— Your instructions —
State the number of lines in the following data that include the word "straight", with no other text.

[[ Working data, beginning ]]

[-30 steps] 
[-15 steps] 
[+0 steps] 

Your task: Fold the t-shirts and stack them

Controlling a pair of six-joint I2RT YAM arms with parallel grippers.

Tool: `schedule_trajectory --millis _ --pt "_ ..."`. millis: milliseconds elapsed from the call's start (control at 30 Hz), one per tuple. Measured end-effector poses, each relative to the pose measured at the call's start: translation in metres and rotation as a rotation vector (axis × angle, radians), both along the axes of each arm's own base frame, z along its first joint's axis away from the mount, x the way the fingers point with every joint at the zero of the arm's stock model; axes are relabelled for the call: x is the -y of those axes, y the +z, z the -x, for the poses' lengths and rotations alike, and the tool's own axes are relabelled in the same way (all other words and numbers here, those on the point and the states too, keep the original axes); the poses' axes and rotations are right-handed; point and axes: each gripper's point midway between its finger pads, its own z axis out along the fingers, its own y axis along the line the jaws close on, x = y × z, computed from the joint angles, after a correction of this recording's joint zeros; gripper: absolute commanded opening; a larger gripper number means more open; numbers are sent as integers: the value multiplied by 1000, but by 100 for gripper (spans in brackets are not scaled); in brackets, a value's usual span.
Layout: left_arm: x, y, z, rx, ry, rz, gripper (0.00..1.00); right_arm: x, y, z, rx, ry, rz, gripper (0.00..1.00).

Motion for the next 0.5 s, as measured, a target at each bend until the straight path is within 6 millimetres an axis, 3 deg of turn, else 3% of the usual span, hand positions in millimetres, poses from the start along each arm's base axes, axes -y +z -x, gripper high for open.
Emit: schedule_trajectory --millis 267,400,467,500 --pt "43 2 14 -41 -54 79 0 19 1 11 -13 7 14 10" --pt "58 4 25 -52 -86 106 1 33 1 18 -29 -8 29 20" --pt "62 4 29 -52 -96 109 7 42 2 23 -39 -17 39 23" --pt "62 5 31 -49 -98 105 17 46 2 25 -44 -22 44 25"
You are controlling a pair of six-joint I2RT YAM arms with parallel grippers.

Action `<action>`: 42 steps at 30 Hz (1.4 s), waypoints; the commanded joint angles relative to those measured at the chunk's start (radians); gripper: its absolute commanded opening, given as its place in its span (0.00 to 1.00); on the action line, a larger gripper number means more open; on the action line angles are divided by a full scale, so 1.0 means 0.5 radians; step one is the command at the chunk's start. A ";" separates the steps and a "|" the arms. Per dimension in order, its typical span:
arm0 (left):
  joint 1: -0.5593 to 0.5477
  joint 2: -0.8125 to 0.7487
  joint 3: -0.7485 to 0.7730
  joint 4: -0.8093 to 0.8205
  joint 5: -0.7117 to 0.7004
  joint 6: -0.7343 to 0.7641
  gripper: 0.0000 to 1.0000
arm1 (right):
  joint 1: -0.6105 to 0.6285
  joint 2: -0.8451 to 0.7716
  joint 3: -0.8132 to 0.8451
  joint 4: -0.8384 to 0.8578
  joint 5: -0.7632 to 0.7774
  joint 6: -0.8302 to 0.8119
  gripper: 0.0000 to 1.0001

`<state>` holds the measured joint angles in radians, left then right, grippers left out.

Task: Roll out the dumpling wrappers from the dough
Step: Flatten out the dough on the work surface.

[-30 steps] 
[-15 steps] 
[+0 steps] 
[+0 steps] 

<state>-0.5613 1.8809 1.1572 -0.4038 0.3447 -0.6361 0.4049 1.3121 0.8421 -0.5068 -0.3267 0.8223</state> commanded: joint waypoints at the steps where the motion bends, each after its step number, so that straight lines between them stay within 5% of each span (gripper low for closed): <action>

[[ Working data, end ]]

— Exercise output —
2